Work item: Take from the data every line in which the word "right" is found.

--- START ---

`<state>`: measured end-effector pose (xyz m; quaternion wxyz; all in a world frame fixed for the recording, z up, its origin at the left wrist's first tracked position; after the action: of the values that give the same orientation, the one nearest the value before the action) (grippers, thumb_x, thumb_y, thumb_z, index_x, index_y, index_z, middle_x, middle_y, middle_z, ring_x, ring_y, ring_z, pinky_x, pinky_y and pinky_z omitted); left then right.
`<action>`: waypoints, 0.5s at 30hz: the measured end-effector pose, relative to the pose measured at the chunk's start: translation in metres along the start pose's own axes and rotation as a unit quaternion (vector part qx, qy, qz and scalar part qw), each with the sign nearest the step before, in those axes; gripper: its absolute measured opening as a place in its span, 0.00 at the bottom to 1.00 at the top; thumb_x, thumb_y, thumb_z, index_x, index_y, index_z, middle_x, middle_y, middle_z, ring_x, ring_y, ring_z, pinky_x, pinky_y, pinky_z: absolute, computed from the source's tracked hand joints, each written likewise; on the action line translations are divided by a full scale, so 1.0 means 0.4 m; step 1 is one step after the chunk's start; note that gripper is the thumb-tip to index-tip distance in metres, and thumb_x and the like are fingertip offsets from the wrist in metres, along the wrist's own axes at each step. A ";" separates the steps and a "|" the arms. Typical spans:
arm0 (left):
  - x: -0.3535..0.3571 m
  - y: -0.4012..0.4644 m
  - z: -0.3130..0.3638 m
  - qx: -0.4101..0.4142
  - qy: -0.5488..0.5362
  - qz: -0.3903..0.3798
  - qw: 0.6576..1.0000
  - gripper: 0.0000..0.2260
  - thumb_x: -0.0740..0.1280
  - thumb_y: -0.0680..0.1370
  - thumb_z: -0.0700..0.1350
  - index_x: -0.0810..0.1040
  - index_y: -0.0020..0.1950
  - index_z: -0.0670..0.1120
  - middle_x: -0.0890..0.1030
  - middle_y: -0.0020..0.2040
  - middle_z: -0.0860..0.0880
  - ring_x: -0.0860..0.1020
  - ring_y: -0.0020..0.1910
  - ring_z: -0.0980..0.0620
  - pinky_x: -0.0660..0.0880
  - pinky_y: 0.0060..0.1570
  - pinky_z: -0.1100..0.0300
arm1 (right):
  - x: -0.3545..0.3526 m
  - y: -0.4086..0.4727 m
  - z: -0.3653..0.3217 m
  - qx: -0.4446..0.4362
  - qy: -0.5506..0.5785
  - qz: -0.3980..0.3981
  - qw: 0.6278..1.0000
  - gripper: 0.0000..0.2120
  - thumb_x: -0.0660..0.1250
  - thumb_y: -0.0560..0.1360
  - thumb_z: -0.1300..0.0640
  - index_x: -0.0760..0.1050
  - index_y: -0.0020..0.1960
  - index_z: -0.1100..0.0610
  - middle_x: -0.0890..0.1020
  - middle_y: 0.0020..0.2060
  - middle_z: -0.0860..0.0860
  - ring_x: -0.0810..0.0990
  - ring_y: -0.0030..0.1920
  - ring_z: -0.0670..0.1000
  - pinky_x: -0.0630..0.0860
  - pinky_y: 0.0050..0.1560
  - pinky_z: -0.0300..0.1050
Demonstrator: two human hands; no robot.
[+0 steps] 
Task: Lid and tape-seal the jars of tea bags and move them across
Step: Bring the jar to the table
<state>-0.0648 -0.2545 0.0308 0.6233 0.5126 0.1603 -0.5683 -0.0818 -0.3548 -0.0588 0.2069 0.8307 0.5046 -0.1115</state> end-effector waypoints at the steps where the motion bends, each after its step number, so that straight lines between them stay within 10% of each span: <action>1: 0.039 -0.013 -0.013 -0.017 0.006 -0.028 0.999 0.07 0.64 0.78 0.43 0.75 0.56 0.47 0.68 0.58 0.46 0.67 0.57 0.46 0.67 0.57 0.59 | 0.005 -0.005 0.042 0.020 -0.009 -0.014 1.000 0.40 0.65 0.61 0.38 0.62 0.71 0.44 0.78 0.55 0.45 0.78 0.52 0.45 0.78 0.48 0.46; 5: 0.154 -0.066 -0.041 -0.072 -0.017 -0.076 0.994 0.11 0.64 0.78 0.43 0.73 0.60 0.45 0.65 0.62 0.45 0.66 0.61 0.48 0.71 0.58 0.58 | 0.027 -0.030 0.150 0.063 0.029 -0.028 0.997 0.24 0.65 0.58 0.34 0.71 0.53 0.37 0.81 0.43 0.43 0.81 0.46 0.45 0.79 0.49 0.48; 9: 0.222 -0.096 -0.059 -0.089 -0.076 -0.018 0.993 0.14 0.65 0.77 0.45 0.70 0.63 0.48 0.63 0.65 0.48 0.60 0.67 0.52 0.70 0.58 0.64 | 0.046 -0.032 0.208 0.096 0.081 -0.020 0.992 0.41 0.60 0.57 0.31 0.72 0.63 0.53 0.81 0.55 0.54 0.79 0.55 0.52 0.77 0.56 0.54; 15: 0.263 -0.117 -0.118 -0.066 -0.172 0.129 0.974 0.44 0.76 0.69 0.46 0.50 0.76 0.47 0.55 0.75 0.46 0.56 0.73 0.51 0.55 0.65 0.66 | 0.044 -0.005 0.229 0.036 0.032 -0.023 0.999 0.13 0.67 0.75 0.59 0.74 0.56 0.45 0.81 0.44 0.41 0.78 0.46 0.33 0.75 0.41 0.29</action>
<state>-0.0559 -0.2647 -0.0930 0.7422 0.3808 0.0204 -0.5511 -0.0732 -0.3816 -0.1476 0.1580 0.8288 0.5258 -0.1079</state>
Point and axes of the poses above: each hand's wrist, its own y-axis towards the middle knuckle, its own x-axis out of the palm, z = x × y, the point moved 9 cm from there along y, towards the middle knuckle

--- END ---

Output of the exercise:
`<state>`: measured end-effector pose (xyz m; quaternion wxyz; all in a world frame fixed for the recording, z up, its origin at the left wrist's first tracked position; after the action: of the values that give the same orientation, the one nearest the value before the action) (grippers, thumb_x, thumb_y, thumb_z, index_x, index_y, index_z, middle_x, middle_y, middle_z, ring_x, ring_y, ring_z, pinky_x, pinky_y and pinky_z omitted); left then right.
arm1 (right):

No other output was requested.